▶ [Stored items from a collection]
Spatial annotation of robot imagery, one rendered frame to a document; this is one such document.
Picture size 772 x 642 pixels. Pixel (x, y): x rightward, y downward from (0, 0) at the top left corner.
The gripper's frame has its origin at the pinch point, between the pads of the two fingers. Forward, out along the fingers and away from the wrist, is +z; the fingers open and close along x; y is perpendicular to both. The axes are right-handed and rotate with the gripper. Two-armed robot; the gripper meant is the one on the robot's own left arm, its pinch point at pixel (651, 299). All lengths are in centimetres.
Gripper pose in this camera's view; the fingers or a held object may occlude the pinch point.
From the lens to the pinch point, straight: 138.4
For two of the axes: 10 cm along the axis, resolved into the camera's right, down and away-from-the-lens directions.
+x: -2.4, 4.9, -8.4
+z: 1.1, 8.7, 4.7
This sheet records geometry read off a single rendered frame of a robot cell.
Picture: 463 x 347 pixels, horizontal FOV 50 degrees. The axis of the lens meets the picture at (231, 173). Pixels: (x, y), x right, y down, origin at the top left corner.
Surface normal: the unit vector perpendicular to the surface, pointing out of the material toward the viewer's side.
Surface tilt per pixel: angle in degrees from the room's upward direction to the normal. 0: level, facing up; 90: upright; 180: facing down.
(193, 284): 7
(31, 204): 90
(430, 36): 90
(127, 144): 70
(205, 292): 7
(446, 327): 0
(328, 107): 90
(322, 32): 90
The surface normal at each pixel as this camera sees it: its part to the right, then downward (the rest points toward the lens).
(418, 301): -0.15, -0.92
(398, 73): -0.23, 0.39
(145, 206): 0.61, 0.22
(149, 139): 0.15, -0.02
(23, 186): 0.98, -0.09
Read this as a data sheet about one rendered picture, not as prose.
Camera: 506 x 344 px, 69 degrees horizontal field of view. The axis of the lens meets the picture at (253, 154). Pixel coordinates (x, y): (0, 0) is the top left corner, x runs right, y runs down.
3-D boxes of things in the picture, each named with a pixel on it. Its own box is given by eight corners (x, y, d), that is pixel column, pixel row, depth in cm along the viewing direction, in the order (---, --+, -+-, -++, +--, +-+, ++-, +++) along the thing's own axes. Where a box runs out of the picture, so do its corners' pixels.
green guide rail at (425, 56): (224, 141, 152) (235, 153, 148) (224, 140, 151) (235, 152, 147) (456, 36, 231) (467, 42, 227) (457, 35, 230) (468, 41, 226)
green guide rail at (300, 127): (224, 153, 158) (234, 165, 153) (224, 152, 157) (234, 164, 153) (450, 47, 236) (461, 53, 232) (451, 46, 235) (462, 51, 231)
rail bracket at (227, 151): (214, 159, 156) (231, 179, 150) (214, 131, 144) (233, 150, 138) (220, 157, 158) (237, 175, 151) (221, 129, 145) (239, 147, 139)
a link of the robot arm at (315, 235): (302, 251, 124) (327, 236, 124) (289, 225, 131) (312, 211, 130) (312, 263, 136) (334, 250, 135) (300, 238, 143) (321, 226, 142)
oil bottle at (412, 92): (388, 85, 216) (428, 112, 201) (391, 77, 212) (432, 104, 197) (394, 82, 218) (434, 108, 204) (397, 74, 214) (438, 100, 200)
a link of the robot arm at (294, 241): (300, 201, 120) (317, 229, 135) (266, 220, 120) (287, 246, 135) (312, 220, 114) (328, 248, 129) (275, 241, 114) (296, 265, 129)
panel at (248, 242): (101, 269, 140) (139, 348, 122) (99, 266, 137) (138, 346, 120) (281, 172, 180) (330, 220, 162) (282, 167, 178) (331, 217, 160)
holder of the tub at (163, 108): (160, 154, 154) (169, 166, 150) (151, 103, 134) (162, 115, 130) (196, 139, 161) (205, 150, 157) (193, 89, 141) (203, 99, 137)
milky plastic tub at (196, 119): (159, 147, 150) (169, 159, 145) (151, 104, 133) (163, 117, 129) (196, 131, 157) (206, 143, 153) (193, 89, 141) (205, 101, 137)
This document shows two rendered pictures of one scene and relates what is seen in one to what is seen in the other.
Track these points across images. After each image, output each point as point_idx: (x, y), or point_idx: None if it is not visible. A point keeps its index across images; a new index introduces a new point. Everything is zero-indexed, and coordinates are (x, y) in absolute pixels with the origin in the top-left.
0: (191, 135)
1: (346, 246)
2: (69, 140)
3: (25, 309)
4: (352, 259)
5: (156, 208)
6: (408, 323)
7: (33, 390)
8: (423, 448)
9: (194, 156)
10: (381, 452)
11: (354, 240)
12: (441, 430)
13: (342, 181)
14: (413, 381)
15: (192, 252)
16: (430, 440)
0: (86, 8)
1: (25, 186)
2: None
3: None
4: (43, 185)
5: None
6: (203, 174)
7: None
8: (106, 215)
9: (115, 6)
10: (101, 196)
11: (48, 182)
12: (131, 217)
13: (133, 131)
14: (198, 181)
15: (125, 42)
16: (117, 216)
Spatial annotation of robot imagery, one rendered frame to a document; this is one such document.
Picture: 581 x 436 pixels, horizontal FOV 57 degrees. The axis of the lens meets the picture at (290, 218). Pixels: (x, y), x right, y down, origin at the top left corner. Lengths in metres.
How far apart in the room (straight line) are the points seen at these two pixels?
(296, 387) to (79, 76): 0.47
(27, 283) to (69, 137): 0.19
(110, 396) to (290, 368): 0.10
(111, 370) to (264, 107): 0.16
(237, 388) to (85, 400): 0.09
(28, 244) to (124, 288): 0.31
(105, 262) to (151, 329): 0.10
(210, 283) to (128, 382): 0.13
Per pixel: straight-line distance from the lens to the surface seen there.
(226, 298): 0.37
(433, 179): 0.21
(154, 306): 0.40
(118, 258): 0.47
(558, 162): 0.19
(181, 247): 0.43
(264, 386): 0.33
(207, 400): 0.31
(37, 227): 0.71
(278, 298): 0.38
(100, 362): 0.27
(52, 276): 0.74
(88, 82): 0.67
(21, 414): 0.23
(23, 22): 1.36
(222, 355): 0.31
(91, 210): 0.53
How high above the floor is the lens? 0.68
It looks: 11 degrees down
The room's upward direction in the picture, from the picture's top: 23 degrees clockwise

▶ [Work request] The answer must consist of every line from the entries that holds the string "robot".

▶ [Answer section]
Spatial annotation of robot imagery, one rendered frame to a document; this is one such document.
The gripper's frame has its origin at the pinch point, between the pads of the two fingers. Forward, out along the fingers and away from the wrist, is +z; the fingers open and close along x; y is perpendicular to both. The axes are right-handed and rotate with the gripper. Two-armed robot; the gripper meant is the one on the robot's own left arm, its pinch point at pixel (651, 299). All lengths are in centimetres.
This sheet records geometry read off a single rendered frame of a robot cell.
a link of the robot arm at (315, 235): (302, 251, 124) (327, 236, 124) (289, 225, 131) (312, 211, 130) (312, 263, 136) (334, 250, 135) (300, 238, 143) (321, 226, 142)
a link of the robot arm at (294, 241): (300, 201, 120) (317, 229, 135) (266, 220, 120) (287, 246, 135) (312, 220, 114) (328, 248, 129) (275, 241, 114) (296, 265, 129)
Spatial annotation of robot imagery, one rendered frame to a document; this is one such document.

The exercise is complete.